DLS domes, to my experience, works great off axis. i have done SO many with the iridium 3 way domes, fully off axis in kicks, and they provide a nice response. though i am not qualified to say, but to me, many domes work great off axis... and the IR 3 is no exception.


----------



## PGT FTW (Oct 19, 2009)

one nice thing about the 8" midbasses I'll try for the rear doors, they have an inverse surround. That means you can run tighter clearances to the door panel without worrying about them slapping. They're also very shallow (2.3" I think?).


----------



## PGT FTW (Oct 19, 2009)

simplicityinsound said:


> DLS domes, to my experience, works great off axis. i have done SO many with the iridium 3 way domes, fully off axis in kicks, and they provide a nice response. though i am not qualified to say, but to me, many domes work great off axis... and the IR 3 is no exception.

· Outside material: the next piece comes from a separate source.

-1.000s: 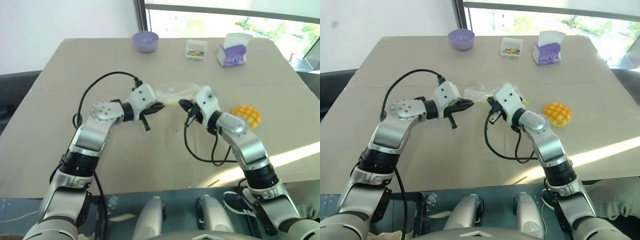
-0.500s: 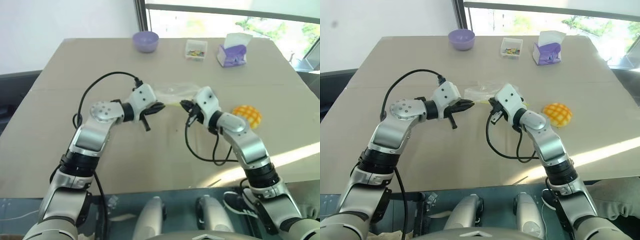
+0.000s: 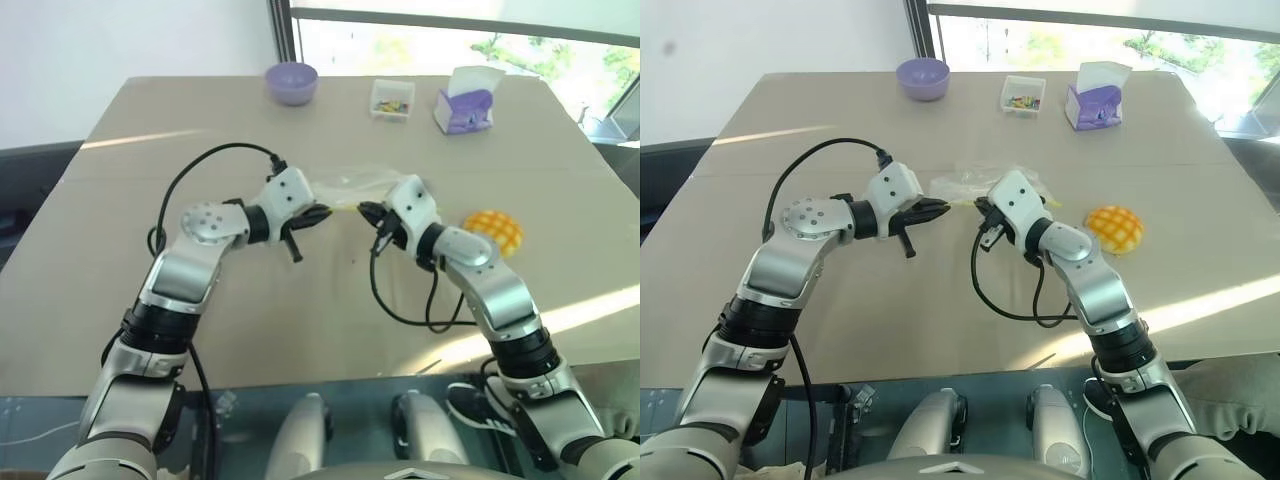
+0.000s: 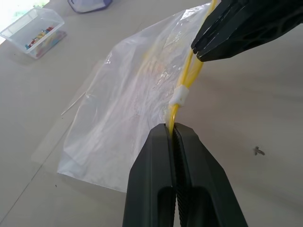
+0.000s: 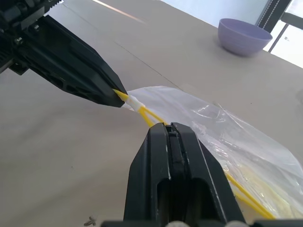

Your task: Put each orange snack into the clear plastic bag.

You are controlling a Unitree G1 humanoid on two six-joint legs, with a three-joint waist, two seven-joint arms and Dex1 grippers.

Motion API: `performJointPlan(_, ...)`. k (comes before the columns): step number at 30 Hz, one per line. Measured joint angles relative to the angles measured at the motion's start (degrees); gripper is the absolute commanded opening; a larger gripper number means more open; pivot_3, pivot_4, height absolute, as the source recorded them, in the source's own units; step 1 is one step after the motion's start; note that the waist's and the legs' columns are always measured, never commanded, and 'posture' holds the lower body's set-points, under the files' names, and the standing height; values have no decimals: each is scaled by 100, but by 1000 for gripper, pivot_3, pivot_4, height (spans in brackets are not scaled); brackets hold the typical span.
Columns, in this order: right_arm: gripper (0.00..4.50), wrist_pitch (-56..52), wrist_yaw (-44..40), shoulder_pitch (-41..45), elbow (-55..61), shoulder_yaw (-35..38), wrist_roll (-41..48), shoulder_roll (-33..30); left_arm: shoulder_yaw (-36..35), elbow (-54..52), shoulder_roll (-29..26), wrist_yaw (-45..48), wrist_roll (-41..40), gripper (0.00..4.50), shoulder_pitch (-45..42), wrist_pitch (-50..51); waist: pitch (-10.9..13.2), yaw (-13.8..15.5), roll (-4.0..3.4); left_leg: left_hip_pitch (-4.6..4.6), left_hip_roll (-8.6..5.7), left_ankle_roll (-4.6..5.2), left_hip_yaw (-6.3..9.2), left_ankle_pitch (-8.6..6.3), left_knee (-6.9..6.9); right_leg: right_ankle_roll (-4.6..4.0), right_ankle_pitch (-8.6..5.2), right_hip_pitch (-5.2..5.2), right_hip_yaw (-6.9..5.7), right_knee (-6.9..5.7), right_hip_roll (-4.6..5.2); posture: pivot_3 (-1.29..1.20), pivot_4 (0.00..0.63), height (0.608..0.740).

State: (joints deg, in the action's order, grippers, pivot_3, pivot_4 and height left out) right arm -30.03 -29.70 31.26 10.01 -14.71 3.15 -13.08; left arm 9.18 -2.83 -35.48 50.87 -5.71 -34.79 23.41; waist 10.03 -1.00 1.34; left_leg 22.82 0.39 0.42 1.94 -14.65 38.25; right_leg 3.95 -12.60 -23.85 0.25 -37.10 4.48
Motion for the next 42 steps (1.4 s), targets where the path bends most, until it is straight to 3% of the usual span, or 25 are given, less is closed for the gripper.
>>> performJointPlan(42, 52, -570, 168, -98, 129, 239, 415, 72, 4, -103, 79, -79, -113, 0, -30, 59, 0, 1, 0, 0, 0, 0, 0, 0, 0, 0, 0, 0, 0, 1, 0, 0, 150, 740)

we did an IASCA SQ build in a BMW 540 a decade ago. 7" Dynaudio in the door and 5" mid and tweet in the kick panel, full 90 degrees off axis. It won a lot of competitions. Xtant 3ch, Sony CDX-C910 and a sub on an AP firing through the ski hole.


----------



## tintbox (Oct 25, 2008)

Looks good. I love to hear sometime.


----------



## lucas569 (Apr 17, 2007)

i actually have the same exact set, bought off pgt no less  

in my install im going with the midbass in the doors, 3" mids in the kicks and tweets in the a pillars. 

not the best way but due to my big old size 12's and limited space in my subaru i cant install/dont want my mids/tweets in the kicks....

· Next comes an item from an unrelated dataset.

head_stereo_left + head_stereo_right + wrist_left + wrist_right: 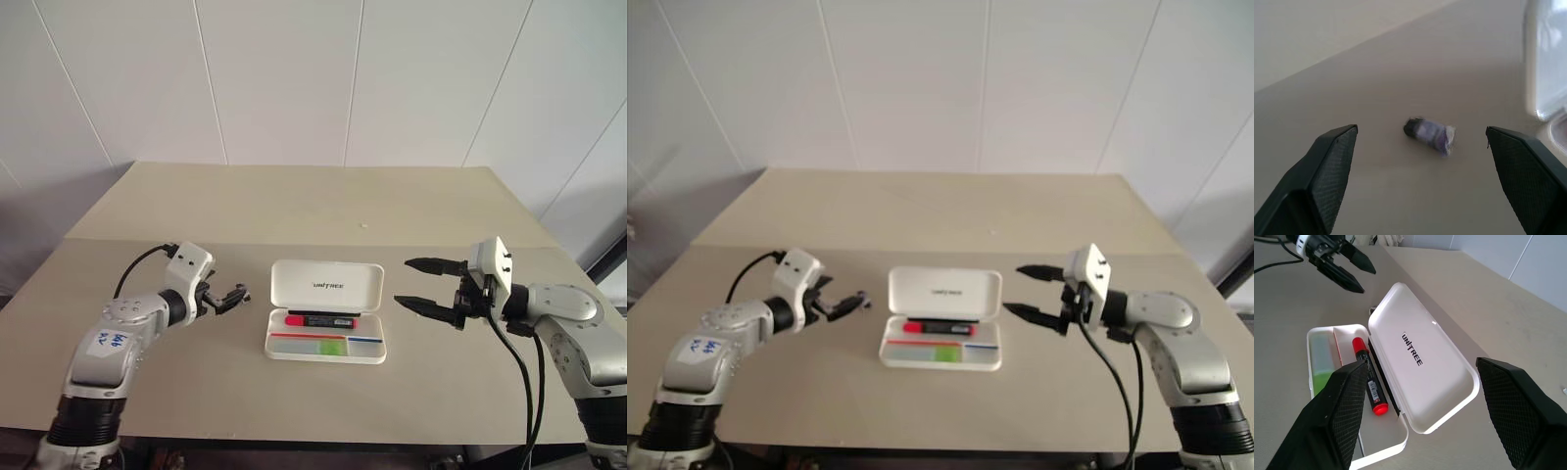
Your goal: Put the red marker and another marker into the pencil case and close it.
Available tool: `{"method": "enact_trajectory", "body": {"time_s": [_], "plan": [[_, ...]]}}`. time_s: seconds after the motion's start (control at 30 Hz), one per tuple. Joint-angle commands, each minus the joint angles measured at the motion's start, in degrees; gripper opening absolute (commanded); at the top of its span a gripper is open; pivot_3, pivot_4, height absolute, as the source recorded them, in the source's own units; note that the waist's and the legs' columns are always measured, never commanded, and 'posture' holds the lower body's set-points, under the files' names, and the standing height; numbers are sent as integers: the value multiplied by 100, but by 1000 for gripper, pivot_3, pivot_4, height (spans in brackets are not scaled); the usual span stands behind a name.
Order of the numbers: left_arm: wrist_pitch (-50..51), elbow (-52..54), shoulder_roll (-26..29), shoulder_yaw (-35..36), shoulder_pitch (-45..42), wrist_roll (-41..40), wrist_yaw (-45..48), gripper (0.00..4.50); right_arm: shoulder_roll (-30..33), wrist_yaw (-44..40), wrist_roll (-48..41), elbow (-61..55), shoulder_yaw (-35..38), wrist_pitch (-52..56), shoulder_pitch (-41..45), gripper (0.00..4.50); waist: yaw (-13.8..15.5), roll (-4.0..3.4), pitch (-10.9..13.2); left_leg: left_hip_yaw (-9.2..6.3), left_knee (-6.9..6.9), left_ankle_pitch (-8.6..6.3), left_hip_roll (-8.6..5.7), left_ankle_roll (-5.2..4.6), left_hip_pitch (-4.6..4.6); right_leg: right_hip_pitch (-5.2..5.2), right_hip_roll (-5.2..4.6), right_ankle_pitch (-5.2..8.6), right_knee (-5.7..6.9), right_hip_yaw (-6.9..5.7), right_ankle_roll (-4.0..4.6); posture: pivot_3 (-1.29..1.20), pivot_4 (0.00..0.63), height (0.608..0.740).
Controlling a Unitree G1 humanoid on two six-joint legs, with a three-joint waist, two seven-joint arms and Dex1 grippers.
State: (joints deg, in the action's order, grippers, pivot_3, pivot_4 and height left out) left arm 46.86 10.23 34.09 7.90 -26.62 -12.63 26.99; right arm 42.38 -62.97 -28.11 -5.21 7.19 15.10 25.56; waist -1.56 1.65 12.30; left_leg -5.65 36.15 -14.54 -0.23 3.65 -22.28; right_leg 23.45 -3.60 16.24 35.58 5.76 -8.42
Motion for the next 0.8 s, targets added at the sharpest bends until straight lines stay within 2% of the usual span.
{"method": "enact_trajectory", "body": {"time_s": [0.03, 0.17, 0.37, 0.67, 0.8], "plan": [[25, -11, -342, 100, -62, 228, -680, 4466, 46, -22, -47, -117, 97, -62, 37, 4500, -2, 0, 0, 0, -1, 0, 0, 0, 0, 1, 1, 0, 0, 0, 0, 0, 150, 740], [186, -4, -949, 33, -93, 358, -1348, 4466, 43, -27, -37, -95, 80, -61, 65, 4500, 0, -3, -2, 2, -1, 0, 0, 0, 3, 1, 1, 0, 2, 2, -1, 0, 150, 740], [715, 98, -1525, 102, -216, 438, -2037, 4466, 41, -35, -28, -89, 59, -56, 76, 4500, -1, -3, -2, 2, 3, 1, 0, 1, 2, 2, 3, -2, 6, 3, -3, 0, 150, 740], [965, -246, -2092, 198, -622, 479, -2676, 4466, -1, -47, -14, -36, 5, -74, 141, 4500, 0, -2, -2, 2, 5, 3, -3, 5, 1, 0, 2, -3, 4, 3, -5, 0, 150, 740], [1488, -344, -2220, 257, -791, 424, -2802, 4466, -7, -48, -7, -35, -6, -84, 131, 4500, -2, -2, -2, 2, 2, 3, -3, 6, 2, 1, 3, -3, 3, 3, -5, 0, 150, 740]]}}
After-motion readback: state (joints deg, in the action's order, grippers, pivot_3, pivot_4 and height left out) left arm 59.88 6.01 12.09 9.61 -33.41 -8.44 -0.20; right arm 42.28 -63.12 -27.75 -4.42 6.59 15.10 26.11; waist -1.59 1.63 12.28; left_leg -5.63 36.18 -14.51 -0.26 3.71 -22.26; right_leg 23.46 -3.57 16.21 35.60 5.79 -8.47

compromises suck sometimes, i just want to see the rest! 

and that sti is the sex, makes me want to trade my lgt!


----------



## PGT FTW (Oct 19, 2009)

mid in the kick and tweeter up high? :eeK: bad call man....put the tweeter down with the mid or put the mid up in the door. It's imperative to keep the mid/tweet combo close together


----------



## Brian_smith06 (Jan 31, 2008)

I want one of these sooo bad. I recently started dating a girl who has one of these (non sti) and it is freaking sweet. And she loves to drive it hard too


----------



## lucas569 (Apr 17, 2007)

PGT FTW said:


> mid in the kick and tweeter up high? :eeK: bad call man....put the tweeter down with the mid or put the mid up in the door. It's imperative to keep the mid/tweet combo close together


i know but like i said compromises... 

ive ran that set up in other cars with good results, thank goodness i have TA


----------



## lucas569 (Apr 17, 2007)

PGT FTW said:


> mid in the kick and tweeter up high? :eeK: bad call man....put the tweeter down with the mid or put the mid up in the door. It's imperative to keep the mid/tweet combo close together


hey pgt what do u think of this setup? 

im going to talk to my install buddy and ask him if its possible to glass it like this on the lgt.


----------



## simplicityinsound (Feb 2, 2007)

that isnt a bad set up lucas, though that is a UR2.5 or a UP25, not a IR3  and the tweeter is "sideways" 

though i would still push the tweeter onto the A pillar. hehe


----------



## JediMentality (May 7, 2008)

Love the car!

Do you have a build list of the power and cosmetic mods you've added?


----------



## lucas569 (Apr 17, 2007)

simplicityinsound said:


> that isnt a bad set up lucas, though that is a UR2.5 or a UP25, not a IR3  and the tweeter is "sideways"
> 
> though i would still push the tweeter onto the A pillar. hehe


bing i looked at all your pics on your site, i noticed most of the time you kept the mid tweet close together but on a couple you did put mid in kick and tweet in a pillar. hows it sound in that format?


----------



## eugenile (Aug 2, 2009)

nice job. your car almost makes me miss my subaru, but i got an evo and those things make so much more power easier then my suby. love the sound of my old suby though with an exhaust. but im purely for making power so i had to move on. 

this forum reminds me of a subaru forum with all the subaru builds, hardly if any evo audio builds, again you see when i moved on most of those guys are strictly focus on making power.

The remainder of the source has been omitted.